▶ **Problem requirements**
Retype the data exactly, from its first line to the line containing "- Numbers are", including both, and skip any picture.

Records drawn from a dataset

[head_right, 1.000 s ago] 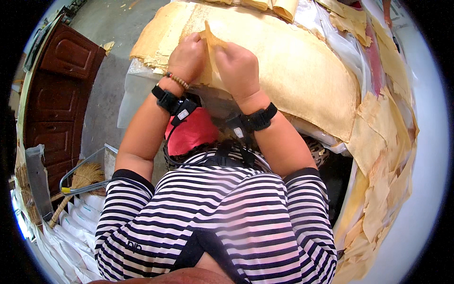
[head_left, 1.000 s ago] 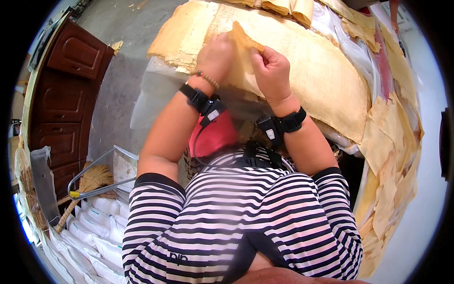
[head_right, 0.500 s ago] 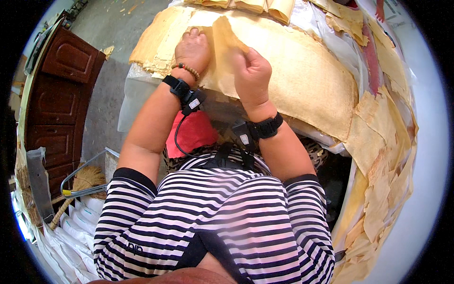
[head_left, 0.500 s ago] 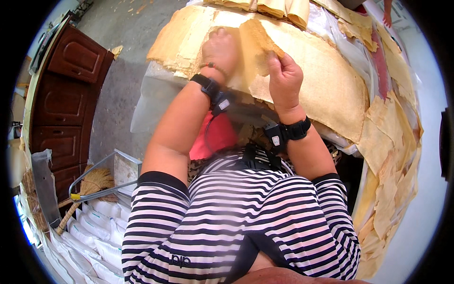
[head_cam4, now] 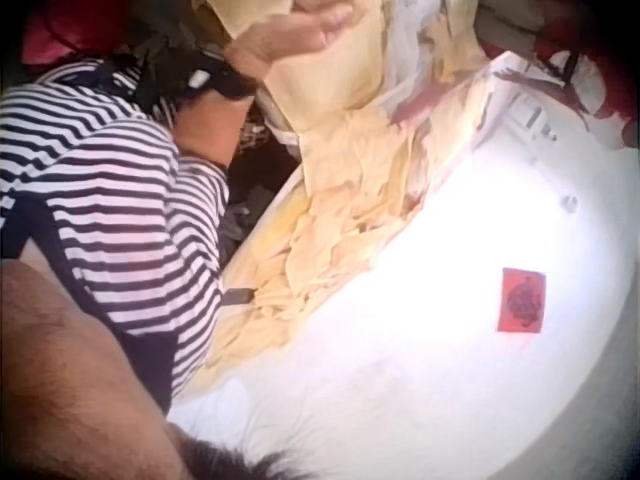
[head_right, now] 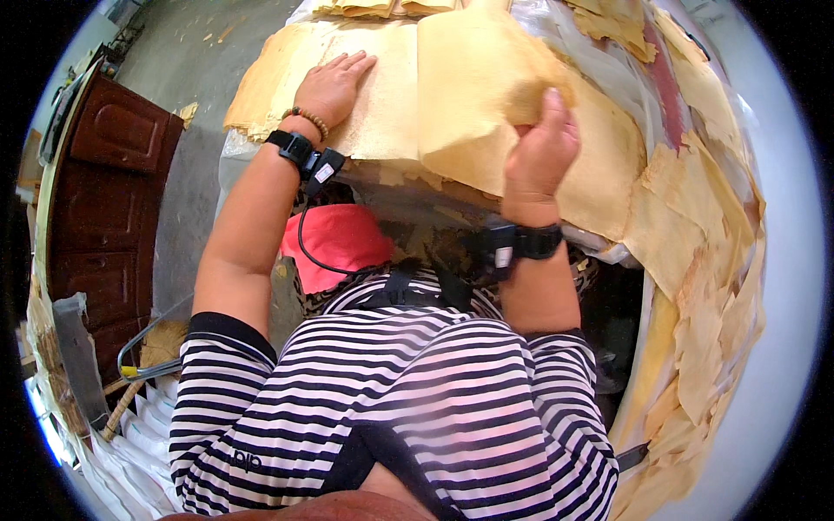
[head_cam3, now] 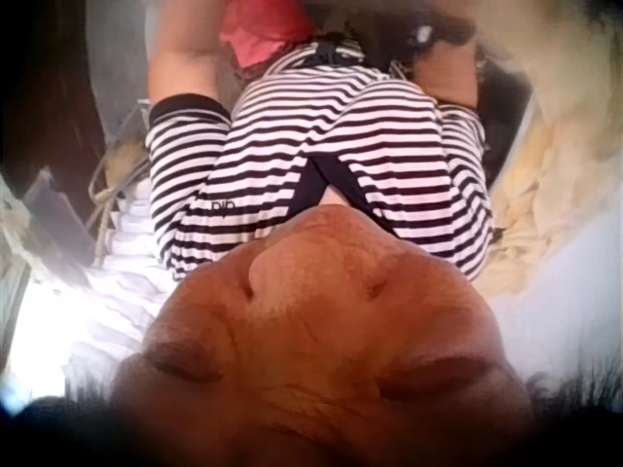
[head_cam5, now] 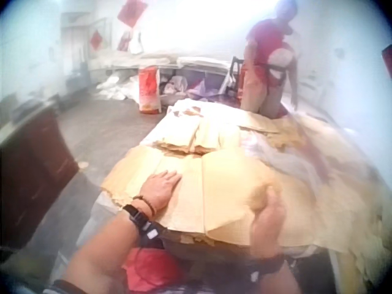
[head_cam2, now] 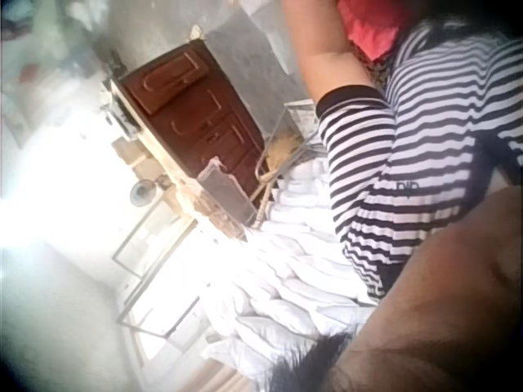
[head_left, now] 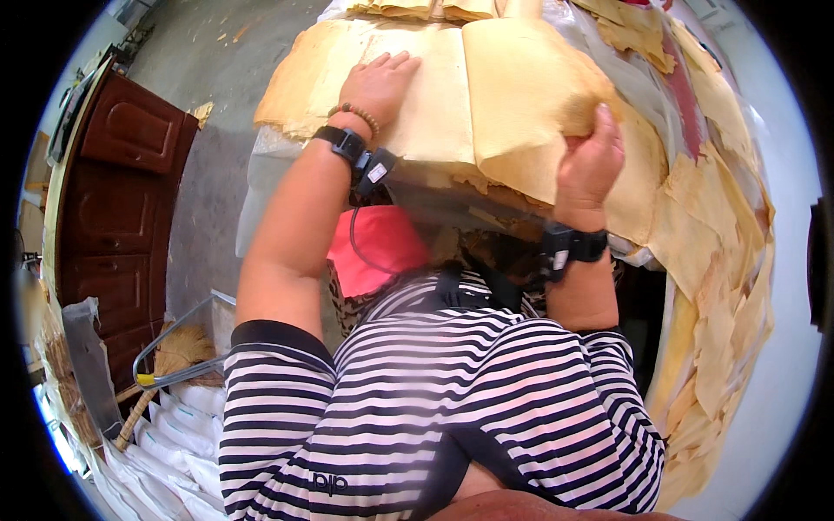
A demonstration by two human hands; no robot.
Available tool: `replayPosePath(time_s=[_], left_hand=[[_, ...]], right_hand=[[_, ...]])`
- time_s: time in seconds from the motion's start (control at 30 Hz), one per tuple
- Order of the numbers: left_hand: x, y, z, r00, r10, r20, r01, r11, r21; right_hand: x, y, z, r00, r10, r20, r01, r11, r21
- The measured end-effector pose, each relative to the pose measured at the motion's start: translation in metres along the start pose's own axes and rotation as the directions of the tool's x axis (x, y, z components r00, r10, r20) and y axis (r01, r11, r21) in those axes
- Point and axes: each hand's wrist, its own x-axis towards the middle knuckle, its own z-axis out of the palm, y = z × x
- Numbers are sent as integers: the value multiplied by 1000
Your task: The person sorts and stacks large, thin sheets of yellowish material by hand on a table, peeling them apart and smoothing them onto a stack.
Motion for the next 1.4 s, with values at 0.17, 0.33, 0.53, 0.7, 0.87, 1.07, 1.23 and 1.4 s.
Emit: replayPosePath(time_s=[0.17,0.33,0.53,0.7,0.87,1.07,1.23,1.4], left_hand=[[-2,8,-7,997,15,-70,-15,1000,-7],[6,76,-30,954,221,-200,-284,879,-384],[3,89,-12,994,4,-106,-62,831,-552],[1,88,-5,980,65,-186,-153,848,-507],[3,87,7,975,142,-173,-189,935,-299],[3,92,4,971,159,-178,-201,947,-250],[1,89,4,975,159,-154,-191,958,-215],[6,89,2,975,182,-127,-206,956,-209]], right_hand=[[27,-14,-45,990,72,-121,-63,995,81],[-10,3,-33,905,414,94,-422,902,93],[3,30,-51,856,517,16,-516,856,-40],[19,3,-64,911,393,-122,-397,918,-14],[36,-27,-86,939,303,-161,-303,953,26],[71,-66,-148,949,149,-278,-142,989,46],[90,-124,-175,945,73,-319,-41,994,106],[107,-177,-214,918,-25,-395,56,996,67]])
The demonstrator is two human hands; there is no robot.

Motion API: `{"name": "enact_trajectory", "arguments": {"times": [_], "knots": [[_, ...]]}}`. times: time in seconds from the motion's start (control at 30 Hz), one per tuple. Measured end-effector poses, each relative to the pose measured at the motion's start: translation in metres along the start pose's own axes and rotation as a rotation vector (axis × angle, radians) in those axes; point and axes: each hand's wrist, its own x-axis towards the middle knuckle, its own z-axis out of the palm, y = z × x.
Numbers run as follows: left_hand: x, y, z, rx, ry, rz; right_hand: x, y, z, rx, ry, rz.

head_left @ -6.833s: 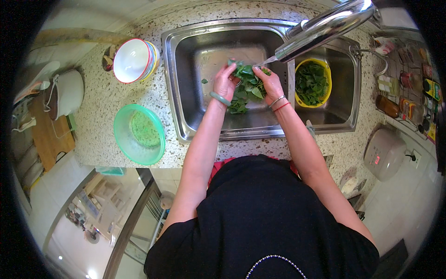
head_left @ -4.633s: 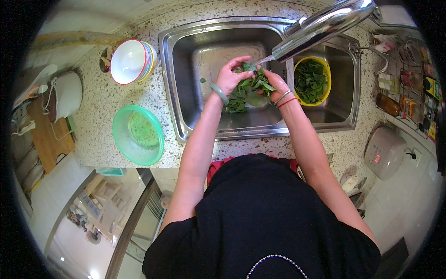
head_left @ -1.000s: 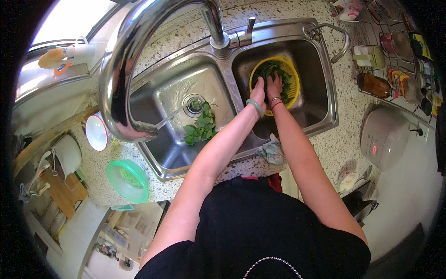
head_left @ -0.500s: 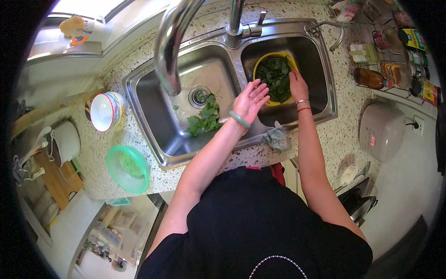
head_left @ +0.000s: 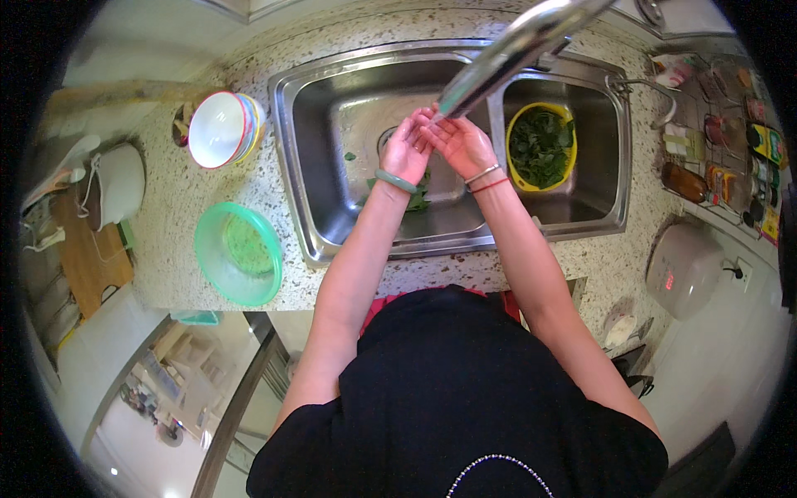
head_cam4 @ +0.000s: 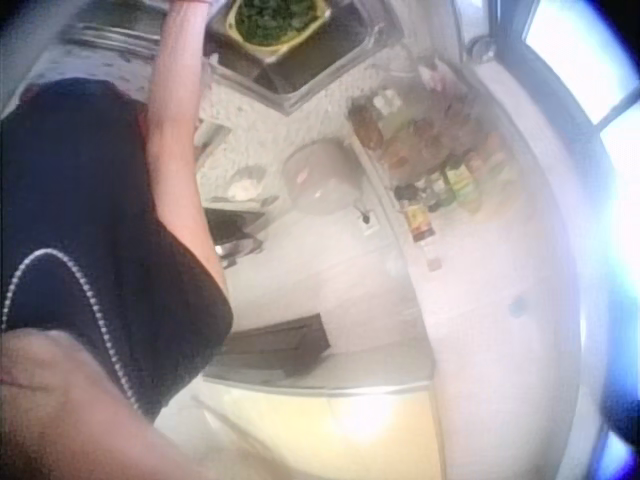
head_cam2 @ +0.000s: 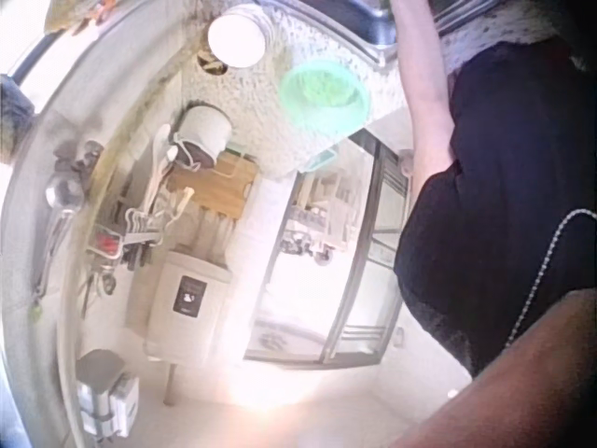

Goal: The person washes leafy green vegetables under running tap water in a double-basin stainless steel sink. They handle the greens by hand, rinsing them and placing the cleaned leaves into a yellow colander in the adjacent basin. The process continues until the colander is filled with washed greens.

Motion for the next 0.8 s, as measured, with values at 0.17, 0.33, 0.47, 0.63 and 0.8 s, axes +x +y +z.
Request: {"name": "enact_trajectory", "arguments": {"times": [0.17, 0.33, 0.47, 0.63, 0.8], "knots": [[-0.009, 0.029, -0.019, 0.289, 0.099, 0.060, 0.029, 0.022, -0.004, -0.089, 0.007, 0.080], [0.016, 0.012, -0.115, 1.085, 0.263, 0.108, 0.036, 0.041, -0.036, -0.360, 0.109, 0.115], [0.004, -0.018, -0.126, 1.916, 0.422, -0.166, 0.040, 0.056, -0.086, -0.799, 0.385, 0.041], [-0.017, -0.007, -0.077, 2.072, 0.506, -0.394, 0.049, 0.077, -0.128, -1.918, 0.327, -0.307], [0.001, 0.027, -0.110, 2.166, 0.742, 0.142, 0.044, 0.089, -0.091, -2.327, 0.158, -0.101]]}}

▶ **Exercise result**
[head_right, 1.000 s ago] 
[head_left, 1.000 s ago] 
[head_right, 0.500 s ago] 
[head_left, 0.500 s ago] 
[head_cam4, now] 
[head_right, now] 
[head_cam3, now] 
[head_cam5, now] 
[head_cam2, now] 
[head_left, now] 
A demonstration by two human hands; no robot.
Available tool: `replayPosePath(time_s=[_], left_hand=[[_, ...]], right_hand=[[_, ...]])`
- time_s: time in seconds from the motion's start (control at 30 Hz), one per tuple
- Order of the numbers: left_hand: x, y, z, r00, r10, r20, r01, r11, r21; right_hand: x, y, z, r00, r10, r20, r01, r11, r21
- The measured end-effector pose, each relative to the pose measured at the motion's start: translation in metres along the start pose's own axes and rotation as the directions of the tool's x axis (x, y, z components r00, r10, r20) and y axis (r01, r11, r21) in those axes
- Point and axes: each hand's wrist, its own x-axis towards the middle knuckle, its own z-axis out of the palm, y = z × x
- Numbers are sent as integers: the value multiplied by 1000

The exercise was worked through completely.